### Assigned task
All that is wanted is the exact text of the lines below from the one with "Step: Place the" through the one with "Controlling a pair", inclusive, minus any pictures.

### Data

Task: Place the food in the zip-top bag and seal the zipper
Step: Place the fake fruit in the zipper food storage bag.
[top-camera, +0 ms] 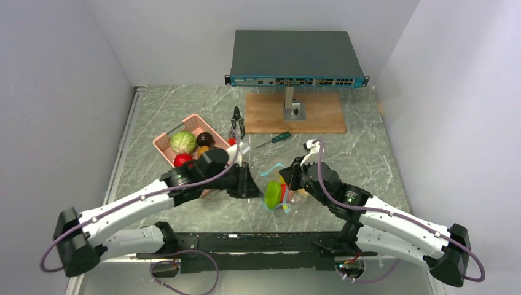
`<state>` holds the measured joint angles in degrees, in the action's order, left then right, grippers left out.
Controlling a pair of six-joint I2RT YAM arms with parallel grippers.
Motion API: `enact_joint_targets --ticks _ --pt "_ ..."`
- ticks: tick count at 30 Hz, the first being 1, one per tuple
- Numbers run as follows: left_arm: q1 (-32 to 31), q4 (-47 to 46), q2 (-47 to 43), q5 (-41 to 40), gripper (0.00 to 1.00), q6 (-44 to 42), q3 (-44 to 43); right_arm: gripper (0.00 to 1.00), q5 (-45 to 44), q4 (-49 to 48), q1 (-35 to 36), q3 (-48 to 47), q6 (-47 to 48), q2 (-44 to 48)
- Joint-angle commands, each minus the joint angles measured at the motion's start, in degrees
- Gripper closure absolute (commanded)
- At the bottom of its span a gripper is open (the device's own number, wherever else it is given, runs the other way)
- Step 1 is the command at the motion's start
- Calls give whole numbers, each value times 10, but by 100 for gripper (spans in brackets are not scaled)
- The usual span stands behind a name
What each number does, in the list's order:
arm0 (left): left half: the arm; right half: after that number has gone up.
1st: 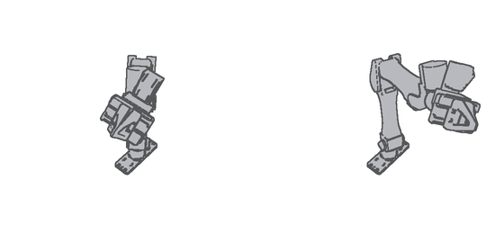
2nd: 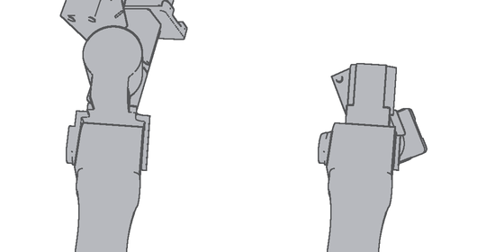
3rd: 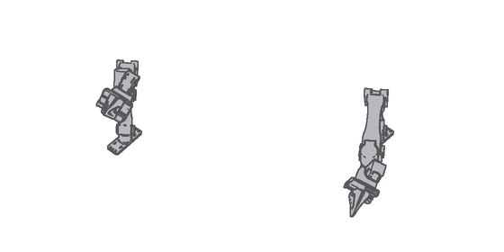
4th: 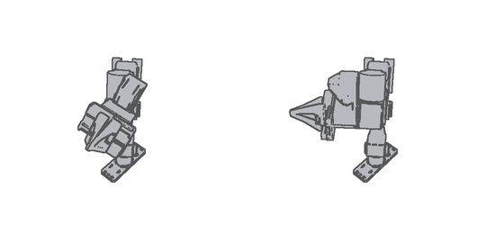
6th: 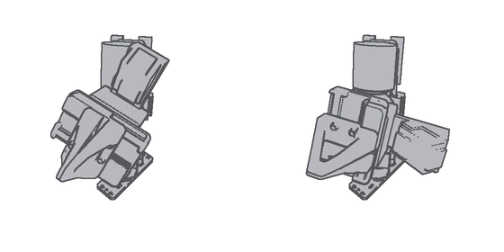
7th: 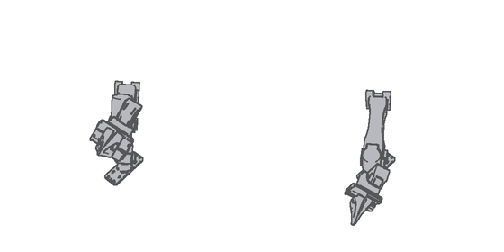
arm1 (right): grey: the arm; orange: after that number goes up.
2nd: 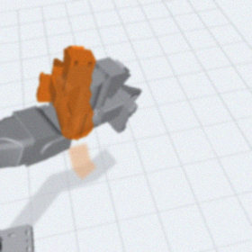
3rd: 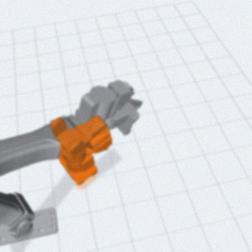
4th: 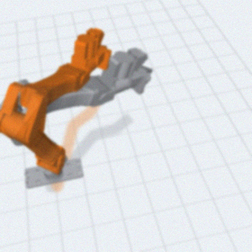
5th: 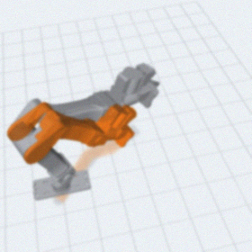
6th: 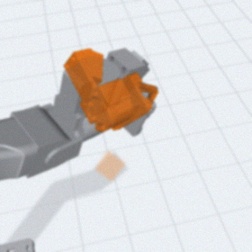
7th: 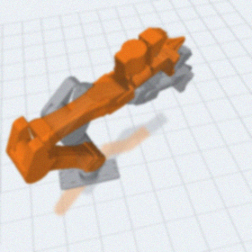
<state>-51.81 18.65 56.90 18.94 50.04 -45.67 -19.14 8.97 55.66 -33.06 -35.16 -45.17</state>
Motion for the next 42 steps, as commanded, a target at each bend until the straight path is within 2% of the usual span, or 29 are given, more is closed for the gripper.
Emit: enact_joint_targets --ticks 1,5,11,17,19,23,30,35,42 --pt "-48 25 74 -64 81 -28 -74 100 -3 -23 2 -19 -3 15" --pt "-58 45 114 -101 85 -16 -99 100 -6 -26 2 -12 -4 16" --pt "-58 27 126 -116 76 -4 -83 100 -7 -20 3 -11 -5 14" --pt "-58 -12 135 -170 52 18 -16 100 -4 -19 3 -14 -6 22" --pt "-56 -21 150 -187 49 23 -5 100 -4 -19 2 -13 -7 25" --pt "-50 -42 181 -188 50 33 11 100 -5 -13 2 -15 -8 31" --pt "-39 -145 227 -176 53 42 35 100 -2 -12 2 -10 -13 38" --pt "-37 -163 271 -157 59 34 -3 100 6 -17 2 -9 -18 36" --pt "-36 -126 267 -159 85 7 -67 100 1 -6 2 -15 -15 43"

### Exercise result
Step: Place the fake fruit in the zipper food storage bag.
[top-camera, +0 ms] 
`<state>` holds the measured joint angles in degrees, in the action's order, left then right, grippers left out.
Controlling a pair of six-joint I2RT YAM arms with parallel grippers.

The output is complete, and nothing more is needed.